**Work request:** Please, without the pictures, restate every entry exactly.

**Dataset records:**

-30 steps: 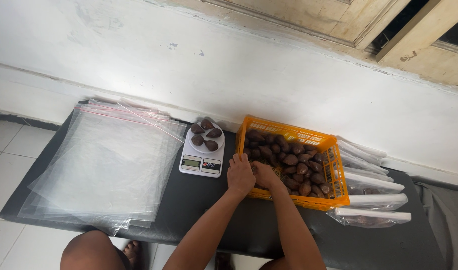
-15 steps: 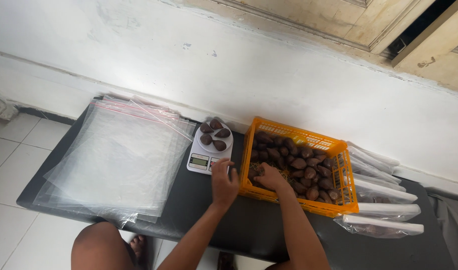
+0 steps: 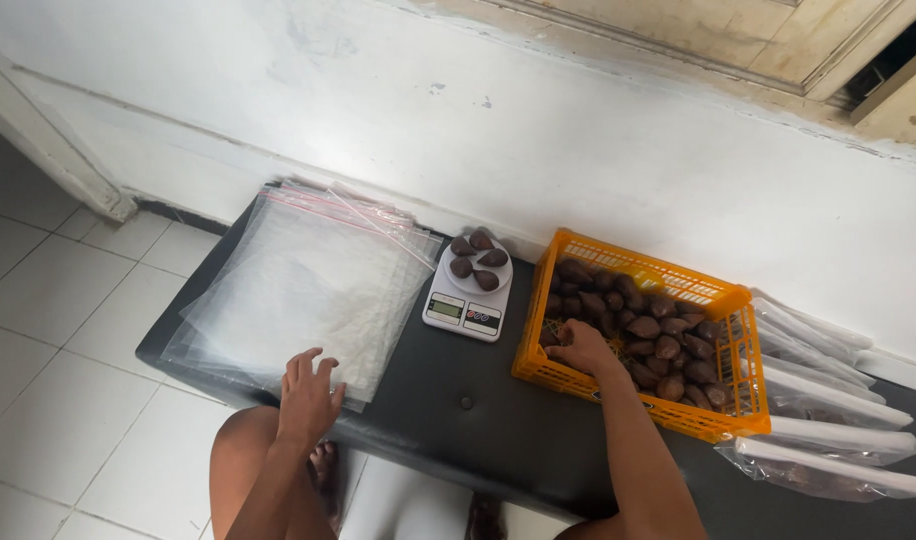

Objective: Weighing snake fruits on a digital scale and placing them into plastic zip-lock bags for packaging

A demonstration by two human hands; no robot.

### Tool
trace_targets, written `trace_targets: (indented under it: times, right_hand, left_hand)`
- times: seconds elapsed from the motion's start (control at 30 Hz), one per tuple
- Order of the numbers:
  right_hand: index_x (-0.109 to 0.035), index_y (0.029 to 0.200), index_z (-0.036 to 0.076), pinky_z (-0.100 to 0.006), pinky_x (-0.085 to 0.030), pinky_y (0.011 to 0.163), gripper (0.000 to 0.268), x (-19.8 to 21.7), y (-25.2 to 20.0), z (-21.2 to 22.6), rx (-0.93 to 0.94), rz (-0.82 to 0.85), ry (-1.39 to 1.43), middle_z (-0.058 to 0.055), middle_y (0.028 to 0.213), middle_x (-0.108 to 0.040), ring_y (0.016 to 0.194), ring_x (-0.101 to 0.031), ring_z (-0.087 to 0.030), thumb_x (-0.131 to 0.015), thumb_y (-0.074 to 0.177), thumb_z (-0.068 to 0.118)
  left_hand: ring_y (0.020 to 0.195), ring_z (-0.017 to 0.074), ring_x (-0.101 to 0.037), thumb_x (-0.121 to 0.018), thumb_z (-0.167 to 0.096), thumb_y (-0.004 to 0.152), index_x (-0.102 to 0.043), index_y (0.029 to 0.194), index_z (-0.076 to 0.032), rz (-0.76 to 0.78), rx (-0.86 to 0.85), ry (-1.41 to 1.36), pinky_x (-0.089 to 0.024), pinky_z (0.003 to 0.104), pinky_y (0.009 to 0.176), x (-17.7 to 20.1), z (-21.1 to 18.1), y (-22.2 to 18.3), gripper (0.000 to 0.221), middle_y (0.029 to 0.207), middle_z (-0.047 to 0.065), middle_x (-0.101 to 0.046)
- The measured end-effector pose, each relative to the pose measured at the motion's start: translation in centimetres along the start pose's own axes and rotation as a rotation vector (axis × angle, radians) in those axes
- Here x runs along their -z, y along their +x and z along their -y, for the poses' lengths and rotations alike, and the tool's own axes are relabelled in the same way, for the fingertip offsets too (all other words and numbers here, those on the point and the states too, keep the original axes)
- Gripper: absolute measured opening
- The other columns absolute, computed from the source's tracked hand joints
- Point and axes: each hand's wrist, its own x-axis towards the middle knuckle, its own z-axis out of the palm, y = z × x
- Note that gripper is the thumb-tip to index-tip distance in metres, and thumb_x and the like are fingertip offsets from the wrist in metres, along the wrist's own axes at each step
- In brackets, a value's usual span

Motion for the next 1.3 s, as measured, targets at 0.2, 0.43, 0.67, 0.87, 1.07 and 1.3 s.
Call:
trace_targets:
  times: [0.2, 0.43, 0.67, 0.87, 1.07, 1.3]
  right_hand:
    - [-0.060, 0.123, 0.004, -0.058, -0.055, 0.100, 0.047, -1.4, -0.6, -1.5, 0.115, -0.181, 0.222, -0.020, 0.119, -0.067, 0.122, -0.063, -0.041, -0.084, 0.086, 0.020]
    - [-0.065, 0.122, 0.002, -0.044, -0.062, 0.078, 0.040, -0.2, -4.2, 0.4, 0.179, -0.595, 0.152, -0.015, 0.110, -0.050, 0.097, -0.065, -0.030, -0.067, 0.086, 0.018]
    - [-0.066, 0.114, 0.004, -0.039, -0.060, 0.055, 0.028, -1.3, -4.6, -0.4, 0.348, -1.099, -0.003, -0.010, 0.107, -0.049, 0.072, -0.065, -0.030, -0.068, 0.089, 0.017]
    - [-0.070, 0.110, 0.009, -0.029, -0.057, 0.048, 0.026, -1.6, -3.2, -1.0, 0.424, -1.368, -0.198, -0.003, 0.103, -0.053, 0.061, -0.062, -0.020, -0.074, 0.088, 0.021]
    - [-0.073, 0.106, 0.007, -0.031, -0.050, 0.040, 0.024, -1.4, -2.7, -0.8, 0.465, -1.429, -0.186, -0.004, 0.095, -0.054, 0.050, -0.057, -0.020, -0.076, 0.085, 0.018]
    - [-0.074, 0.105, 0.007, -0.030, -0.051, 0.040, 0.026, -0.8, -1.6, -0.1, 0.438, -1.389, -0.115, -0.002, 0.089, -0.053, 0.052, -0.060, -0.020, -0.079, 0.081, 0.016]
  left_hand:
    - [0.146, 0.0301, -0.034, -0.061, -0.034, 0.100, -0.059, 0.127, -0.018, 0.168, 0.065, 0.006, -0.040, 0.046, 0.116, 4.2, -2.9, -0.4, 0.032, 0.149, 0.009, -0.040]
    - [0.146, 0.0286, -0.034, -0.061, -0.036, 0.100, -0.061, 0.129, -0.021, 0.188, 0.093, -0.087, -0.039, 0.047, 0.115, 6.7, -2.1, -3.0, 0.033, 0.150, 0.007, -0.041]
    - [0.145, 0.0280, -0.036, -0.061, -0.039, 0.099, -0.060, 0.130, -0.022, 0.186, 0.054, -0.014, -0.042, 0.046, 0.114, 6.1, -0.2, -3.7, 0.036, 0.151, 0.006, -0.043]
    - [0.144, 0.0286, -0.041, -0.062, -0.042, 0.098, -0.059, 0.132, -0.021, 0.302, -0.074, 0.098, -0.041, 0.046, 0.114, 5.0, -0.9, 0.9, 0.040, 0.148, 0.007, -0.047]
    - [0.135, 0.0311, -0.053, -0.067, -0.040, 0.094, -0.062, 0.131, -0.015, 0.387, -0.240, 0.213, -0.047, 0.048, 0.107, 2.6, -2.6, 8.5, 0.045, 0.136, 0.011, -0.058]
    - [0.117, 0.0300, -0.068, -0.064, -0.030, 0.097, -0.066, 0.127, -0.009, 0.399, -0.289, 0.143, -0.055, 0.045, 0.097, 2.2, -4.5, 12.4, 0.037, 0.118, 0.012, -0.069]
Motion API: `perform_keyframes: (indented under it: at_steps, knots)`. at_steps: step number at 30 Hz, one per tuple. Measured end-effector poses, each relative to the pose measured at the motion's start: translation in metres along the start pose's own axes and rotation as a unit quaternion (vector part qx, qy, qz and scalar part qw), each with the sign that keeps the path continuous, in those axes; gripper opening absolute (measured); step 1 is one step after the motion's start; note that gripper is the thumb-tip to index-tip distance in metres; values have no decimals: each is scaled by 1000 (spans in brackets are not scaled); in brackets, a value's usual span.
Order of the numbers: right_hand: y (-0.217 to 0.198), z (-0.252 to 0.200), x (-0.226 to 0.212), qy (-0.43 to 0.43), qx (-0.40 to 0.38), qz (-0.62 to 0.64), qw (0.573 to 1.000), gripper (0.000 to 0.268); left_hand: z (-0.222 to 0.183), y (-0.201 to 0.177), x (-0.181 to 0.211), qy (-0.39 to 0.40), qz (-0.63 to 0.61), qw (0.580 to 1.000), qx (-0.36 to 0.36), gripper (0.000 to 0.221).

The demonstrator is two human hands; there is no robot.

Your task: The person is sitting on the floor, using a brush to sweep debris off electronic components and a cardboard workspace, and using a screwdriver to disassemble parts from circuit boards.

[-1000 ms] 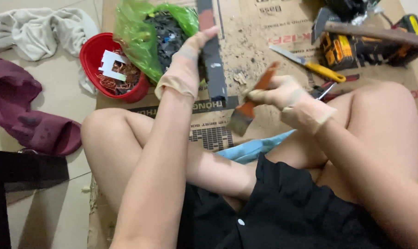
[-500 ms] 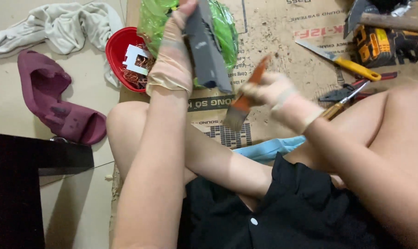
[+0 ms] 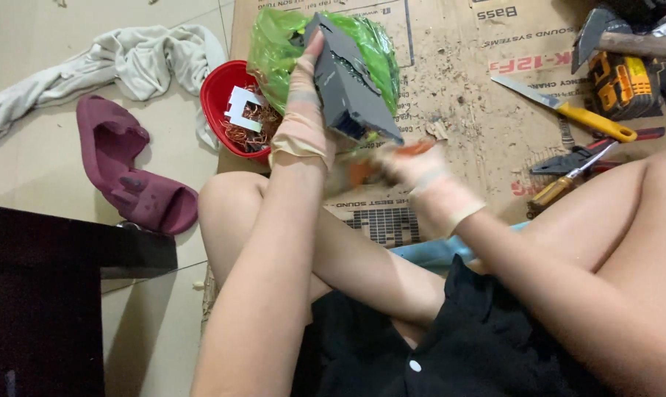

**Output below:**
-30 steps: 
-15 steps: 
+0 steps: 

Objective: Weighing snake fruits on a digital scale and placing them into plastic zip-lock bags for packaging

A demonstration by two human hands; no robot.

### Tool
trace_targets, written `trace_targets: (indented under it: times, right_hand, left_hand)`
- times: seconds elapsed from the motion's start (control at 30 Hz), one per tuple
- Order of the numbers:
  right_hand: index_x (-0.109 to 0.035), index_y (0.029 to 0.200), index_z (-0.036 to 0.076), pinky_z (-0.100 to 0.006), pinky_x (-0.085 to 0.030), pinky_y (0.011 to 0.163), gripper (0.000 to 0.268), x (-19.8 to 21.7), y (-25.2 to 20.0), z (-21.2 to 22.6), rx (-0.93 to 0.94), rz (-0.82 to 0.85), ry (-1.39 to 1.43), middle_z (-0.058 to 0.055), middle_y (0.028 to 0.213), middle_x (-0.108 to 0.040), ring_y (0.016 to 0.194), ring_x (-0.101 to 0.031), ring_z (-0.087 to 0.030), thumb_x (-0.131 to 0.015), thumb_y (-0.074 to 0.177), thumb_z (-0.068 to 0.118)
  left_hand: ring_y (0.020 to 0.195), ring_z (-0.017 to 0.074), ring_x (-0.101 to 0.037), thumb_x (-0.121 to 0.018), thumb_z (-0.167 to 0.096), thumb_y (-0.004 to 0.152), index_x (-0.102 to 0.043), index_y (0.029 to 0.194), index_z (-0.076 to 0.032), rz (-0.76 to 0.78), rx (-0.86 to 0.85), ry (-1.41 to 1.36), pinky_x (-0.089 to 0.024), pinky_z (0.003 to 0.104), pinky_y (0.009 to 0.176), x (-17.7 to 20.1), z (-21.1 to 18.1), y (-22.2 to 18.3), gripper (0.000 to 0.221), middle_y (0.029 to 0.207), middle_z (-0.047 to 0.065), middle_x (-0.101 to 0.046)
- The measured end-effector pose, each relative to the pose measured at the motion's start: translation in centimetres along the start pose's own axes and rotation as a rotation vector (axis × angle, radians) in those axes
- Here x runs along their -z, y along their +x and z along their -y, for the poses' lengths and rotations alike, and the tool's own axes are relabelled in the same way, for the fingertip offsets too (all other words and numbers here, those on the point and the states too, keep the original axes)
- Gripper: absolute measured opening
- The other columns absolute, computed from the source's tracked hand joints
- Point and axes: each hand's wrist, its own x-axis towards the middle knuckle, its own z-axis out of the palm, y = z × x
- Note that gripper is the thumb-tip to index-tip distance in metres, and thumb_x and the like are fingertip offsets from the wrist in metres, along the wrist's own axes at each step
- In brackets, a value's usual span

Motion for the next 1.3 s, as measured, targets at 0.2, 0.43, 0.67, 0.87, 1.07 and 1.3 s.
Call:
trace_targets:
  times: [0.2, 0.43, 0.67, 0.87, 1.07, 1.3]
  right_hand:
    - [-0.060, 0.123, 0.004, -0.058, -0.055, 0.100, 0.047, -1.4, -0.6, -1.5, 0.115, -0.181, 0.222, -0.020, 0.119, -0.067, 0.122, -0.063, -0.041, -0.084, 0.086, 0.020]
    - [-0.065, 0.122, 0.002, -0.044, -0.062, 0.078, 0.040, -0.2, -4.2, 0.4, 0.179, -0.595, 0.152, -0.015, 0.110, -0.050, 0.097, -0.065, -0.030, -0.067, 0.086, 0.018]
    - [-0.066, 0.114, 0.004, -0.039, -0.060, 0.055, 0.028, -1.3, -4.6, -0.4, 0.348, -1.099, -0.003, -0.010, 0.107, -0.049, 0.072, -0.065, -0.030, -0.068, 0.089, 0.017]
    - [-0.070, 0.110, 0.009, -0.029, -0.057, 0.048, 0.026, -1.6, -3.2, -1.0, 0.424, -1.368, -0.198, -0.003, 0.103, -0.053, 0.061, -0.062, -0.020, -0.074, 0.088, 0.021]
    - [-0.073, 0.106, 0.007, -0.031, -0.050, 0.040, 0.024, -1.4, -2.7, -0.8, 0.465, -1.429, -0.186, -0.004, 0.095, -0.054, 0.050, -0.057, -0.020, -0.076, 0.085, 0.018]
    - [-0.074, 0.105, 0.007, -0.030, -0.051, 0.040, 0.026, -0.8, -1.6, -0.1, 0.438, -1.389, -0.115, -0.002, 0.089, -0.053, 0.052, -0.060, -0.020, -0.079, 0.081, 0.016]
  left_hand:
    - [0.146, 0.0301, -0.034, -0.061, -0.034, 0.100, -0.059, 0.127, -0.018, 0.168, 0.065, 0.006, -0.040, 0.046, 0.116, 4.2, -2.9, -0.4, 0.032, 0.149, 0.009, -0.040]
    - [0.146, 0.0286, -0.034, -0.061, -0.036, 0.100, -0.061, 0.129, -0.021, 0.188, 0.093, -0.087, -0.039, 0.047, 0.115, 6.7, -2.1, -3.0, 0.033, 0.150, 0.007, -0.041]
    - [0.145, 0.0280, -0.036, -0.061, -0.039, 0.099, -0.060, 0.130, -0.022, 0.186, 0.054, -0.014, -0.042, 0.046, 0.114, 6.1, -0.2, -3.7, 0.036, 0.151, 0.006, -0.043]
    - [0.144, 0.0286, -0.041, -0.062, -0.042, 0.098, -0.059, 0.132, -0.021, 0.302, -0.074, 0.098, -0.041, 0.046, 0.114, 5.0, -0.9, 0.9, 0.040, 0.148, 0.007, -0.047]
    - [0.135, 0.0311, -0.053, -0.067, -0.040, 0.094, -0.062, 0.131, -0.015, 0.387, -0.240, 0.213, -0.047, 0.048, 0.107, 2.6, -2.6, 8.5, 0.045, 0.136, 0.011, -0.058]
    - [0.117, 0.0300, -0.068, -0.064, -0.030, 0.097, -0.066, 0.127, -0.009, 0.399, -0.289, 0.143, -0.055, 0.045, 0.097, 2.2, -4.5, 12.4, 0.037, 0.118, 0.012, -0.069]
Motion API: `perform_keyframes: (indented under it: at_steps, knots)`. at_steps: step number at 30 Hz, one per tuple. Measured end-effector poses, each relative to the pose measured at the motion's start: translation in metres along the start pose's own axes and rotation as a unit quaternion (vector part qx, qy, qz and scalar part qw), each with the sign that keeps the path continuous, in those axes; gripper opening absolute (measured); step 1 is one step after the motion's start; note that gripper is the thumb-tip to index-tip distance in metres; values have no decimals: each is scaled by 1000 (spans in brackets are not scaled); in brackets, a value's usual span.
Order of the numbers: right_hand: y (-0.217 to 0.198), z (-0.252 to 0.200), x (-0.226 to 0.212), qy (-0.43 to 0.43), qx (-0.40 to 0.38), qz (-0.62 to 0.64), qw (0.573 to 1.000), gripper (0.000 to 0.268); left_hand: z (-0.222 to 0.183), y (-0.201 to 0.177), x (-0.181 to 0.211), qy (-0.39 to 0.40), qz (-0.63 to 0.61), qw (0.580 to 1.000), qx (-0.36 to 0.36), gripper (0.000 to 0.221).

The demonstrator is two human hands; there is no robot.

Your task: The person is sitting on the floor, using a brush to sweep debris off electronic components and a cardboard workspace, and using a screwdriver to disassemble parts from circuit boards.

[-1000 ms] 
[-500 ms] 
[+0 ms] 

The complete output has now been given.